■ **WHAT NEEDS TO BE DONE**: Scan the entries for the word "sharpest", and copy every line where it appears.

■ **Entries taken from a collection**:
____________

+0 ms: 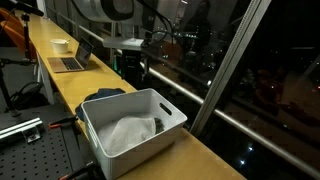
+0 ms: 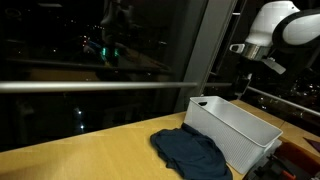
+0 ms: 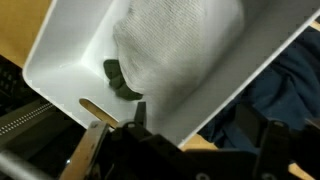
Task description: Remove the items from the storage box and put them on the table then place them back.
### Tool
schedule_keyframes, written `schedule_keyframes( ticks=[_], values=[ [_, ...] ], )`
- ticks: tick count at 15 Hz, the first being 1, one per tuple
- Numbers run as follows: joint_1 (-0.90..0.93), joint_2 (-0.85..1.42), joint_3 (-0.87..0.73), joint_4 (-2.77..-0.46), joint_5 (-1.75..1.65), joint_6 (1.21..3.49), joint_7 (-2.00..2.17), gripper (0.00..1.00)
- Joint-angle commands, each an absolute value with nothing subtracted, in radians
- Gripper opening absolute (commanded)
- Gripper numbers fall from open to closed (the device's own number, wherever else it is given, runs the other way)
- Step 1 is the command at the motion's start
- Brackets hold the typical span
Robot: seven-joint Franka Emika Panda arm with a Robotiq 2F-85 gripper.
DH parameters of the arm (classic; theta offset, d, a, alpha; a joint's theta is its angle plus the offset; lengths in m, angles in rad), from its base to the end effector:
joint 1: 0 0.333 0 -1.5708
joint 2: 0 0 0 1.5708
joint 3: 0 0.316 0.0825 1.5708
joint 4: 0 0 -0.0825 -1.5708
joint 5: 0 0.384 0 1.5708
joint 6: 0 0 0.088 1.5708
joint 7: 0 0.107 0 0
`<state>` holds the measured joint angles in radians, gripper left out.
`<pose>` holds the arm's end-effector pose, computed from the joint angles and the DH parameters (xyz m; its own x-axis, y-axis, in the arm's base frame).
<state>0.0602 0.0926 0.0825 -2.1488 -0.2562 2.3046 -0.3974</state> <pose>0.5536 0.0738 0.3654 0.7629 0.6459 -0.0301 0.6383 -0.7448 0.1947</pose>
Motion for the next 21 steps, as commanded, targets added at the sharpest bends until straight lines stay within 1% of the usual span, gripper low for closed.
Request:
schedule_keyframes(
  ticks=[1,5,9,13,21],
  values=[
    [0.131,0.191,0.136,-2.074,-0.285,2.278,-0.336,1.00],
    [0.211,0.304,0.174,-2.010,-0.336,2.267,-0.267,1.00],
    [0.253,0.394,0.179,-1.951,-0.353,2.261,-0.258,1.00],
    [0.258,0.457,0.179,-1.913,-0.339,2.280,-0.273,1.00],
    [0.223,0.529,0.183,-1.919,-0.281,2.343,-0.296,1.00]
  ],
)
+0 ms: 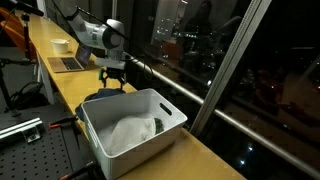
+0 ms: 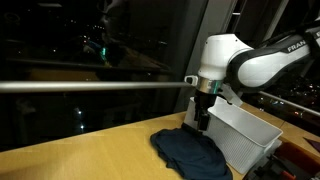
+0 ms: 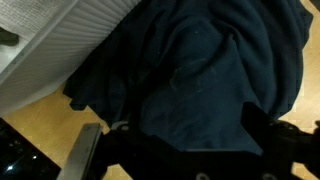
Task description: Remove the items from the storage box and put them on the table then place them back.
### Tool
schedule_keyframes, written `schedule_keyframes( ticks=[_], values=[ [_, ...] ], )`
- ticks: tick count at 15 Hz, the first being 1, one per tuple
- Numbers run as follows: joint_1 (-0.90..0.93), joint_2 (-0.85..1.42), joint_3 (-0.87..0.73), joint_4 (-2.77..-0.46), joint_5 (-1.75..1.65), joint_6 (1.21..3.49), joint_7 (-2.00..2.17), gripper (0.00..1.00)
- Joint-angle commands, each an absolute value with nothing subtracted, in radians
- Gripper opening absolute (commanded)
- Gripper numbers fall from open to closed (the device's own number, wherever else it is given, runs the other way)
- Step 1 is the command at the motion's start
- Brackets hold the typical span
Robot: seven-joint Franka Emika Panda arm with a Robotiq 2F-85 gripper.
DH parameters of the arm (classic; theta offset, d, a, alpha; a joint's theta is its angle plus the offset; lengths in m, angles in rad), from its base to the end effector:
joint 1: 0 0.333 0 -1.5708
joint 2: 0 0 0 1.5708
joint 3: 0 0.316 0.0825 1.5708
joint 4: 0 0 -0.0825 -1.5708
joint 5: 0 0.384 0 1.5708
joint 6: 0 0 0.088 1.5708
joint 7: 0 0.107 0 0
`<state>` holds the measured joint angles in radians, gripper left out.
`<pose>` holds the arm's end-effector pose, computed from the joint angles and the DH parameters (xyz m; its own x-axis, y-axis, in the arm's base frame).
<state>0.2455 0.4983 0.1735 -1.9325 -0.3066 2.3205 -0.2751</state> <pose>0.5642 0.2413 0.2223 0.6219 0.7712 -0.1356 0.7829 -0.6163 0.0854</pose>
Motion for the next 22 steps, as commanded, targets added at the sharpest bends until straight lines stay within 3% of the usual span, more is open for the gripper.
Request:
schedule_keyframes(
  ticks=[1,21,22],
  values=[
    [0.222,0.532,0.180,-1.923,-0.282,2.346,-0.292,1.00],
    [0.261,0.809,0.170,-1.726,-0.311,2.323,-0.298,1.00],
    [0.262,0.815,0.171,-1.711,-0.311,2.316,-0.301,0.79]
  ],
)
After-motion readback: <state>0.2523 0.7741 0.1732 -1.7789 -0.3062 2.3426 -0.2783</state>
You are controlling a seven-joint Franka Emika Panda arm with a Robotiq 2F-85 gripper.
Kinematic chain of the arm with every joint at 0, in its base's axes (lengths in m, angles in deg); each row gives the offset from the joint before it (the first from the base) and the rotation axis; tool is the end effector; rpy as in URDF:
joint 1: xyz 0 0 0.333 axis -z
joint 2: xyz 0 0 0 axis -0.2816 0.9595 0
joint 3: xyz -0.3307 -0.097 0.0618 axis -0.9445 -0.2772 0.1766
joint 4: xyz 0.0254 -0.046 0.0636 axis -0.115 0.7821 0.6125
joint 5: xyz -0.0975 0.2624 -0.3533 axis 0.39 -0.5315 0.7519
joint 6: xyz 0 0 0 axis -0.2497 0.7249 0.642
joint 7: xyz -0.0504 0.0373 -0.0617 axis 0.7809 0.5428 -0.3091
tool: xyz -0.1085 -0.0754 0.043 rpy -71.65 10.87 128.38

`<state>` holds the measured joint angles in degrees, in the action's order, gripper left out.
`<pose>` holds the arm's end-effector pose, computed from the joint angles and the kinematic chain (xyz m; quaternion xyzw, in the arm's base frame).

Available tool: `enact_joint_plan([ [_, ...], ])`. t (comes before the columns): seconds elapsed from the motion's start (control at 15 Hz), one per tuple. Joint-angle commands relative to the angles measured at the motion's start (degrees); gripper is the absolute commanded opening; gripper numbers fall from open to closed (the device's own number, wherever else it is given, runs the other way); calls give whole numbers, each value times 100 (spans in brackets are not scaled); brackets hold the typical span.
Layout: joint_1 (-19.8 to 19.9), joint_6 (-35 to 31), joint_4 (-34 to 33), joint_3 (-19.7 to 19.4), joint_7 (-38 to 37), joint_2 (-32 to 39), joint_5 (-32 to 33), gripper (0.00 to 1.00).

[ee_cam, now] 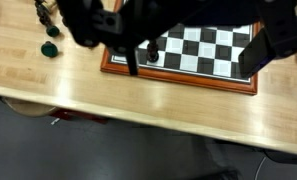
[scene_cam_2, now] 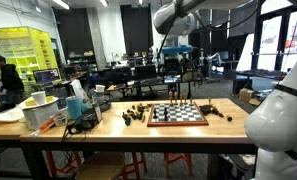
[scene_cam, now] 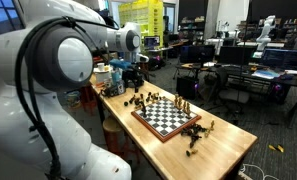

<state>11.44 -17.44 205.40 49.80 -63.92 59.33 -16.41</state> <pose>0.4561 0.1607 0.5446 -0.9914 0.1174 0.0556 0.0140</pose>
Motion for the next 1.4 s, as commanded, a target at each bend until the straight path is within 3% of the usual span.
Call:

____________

■ **YOUR RESPONSE**:
Motion for the next 21 steps, as commanded, targets added at the sharpest bends until straight lines stay within 1% of the usual span, gripper low for closed.
Motion for the next 22 steps, as commanded, targets added at the sharpest bends until straight lines stay within 3% of the usual span, more is open for the gripper.

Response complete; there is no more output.